FRANKLIN CIRCLE CHRISTIAN CHURCH (DISCIPLES OF CHRIST)

The FRANKLIN CIRCLE CHRISTIAN CHURCH (DISCIPLES OF CHRIST), organized in OHIO CITY in Feb. 1842, was one of the earliest west side Protestant congregations. The church grew out of a meeting at the Apollo Hall, called by Disciples preacher John Henry. Initially, the congregation worshipped in a building on Vermont Ave., near W. 28th St., and between 1843-46 services were held in rented rooms across the river in Cleveland. The congregation returned to Ohio City in 1846 and in 1848 erected a large frame building, known as "God's Barn." At one time 7 captains of Lake Erie vessels were listed on the rolls.

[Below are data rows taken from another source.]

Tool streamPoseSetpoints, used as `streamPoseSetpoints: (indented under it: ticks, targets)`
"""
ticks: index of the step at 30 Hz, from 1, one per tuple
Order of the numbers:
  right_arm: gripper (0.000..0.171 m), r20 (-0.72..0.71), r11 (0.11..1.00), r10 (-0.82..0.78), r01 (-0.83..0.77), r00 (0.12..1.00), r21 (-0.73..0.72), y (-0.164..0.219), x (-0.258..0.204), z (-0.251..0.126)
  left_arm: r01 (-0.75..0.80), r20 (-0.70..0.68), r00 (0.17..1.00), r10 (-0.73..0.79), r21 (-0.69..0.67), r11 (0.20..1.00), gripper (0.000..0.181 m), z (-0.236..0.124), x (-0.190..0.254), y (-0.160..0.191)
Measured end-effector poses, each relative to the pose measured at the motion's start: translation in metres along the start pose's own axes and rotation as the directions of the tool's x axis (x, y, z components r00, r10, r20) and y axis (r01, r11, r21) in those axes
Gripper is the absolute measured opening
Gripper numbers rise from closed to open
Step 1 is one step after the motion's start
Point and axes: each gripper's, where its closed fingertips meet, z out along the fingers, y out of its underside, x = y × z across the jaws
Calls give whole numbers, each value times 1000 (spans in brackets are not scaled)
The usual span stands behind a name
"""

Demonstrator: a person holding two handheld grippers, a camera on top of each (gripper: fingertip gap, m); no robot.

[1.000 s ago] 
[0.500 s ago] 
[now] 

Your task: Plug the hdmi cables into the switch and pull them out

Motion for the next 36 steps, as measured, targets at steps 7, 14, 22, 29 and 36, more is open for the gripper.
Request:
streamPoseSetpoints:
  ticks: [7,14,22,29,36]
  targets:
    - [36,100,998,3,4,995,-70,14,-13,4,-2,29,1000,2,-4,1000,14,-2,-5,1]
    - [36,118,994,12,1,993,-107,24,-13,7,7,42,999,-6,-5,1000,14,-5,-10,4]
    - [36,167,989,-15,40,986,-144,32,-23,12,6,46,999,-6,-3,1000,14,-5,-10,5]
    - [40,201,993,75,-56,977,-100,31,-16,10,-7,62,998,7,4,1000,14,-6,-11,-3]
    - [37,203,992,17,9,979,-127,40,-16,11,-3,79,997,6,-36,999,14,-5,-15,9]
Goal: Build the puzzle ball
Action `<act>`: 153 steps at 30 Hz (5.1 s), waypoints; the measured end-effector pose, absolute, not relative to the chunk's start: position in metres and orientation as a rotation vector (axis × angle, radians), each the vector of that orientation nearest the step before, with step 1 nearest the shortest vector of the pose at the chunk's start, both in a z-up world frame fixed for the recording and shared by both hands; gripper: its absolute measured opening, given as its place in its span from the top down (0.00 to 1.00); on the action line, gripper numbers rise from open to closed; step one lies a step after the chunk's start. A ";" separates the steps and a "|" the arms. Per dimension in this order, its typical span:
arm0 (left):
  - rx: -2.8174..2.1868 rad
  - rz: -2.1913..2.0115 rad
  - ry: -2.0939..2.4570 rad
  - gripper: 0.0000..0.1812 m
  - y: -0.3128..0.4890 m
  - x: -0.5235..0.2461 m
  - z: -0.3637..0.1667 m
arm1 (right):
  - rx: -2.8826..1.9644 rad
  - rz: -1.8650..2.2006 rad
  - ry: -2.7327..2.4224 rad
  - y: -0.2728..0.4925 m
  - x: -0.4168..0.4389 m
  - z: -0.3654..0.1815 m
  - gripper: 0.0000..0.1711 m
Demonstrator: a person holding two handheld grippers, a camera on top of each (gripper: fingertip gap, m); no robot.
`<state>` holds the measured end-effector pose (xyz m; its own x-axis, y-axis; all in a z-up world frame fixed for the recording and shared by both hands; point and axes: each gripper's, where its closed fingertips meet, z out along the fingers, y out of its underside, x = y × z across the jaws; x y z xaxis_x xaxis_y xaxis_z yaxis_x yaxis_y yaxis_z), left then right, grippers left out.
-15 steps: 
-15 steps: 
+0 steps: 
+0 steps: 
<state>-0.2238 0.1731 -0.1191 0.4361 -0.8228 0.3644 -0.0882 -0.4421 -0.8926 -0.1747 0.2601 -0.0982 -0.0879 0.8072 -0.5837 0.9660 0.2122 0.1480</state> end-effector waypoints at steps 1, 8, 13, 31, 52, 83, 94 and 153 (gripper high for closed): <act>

JAMES A. GARFIELD served as pastor in 1857. A building with Gothic influences, designed by Cudell & Richardson, was begun on a neighboring lot to the south of the "barn" (at 1688 Fulton Ave.) in 1874 and completed in 1883. A Sunday school wing was added in 1916. Members moved out of the neighborhood but the church remained, supported by a congregation composed mostly of commuters. The church has dedicated itself to its inner-city neighborhood, offering a Chinese Sunday school that at one time served over 600 students, a preschool, and youth, senior-citizen and low-income meal programs. Franklin Circle was the parent church of the EUCLID AVE. CHRISTIAN CHURCH (1843) and 5 other DISCIPLES OF CHRIST congregations on the west side: Lakewood (1878), West Blvd. (1888), Highland (1897), Parma (1957), and Westlake (1956) Christian churches. By 1995 church membership was around 350-400. The church continued to operate a low-income meal program and an after school program, and provided space for the Covenant, a drug and alcohol abuse program.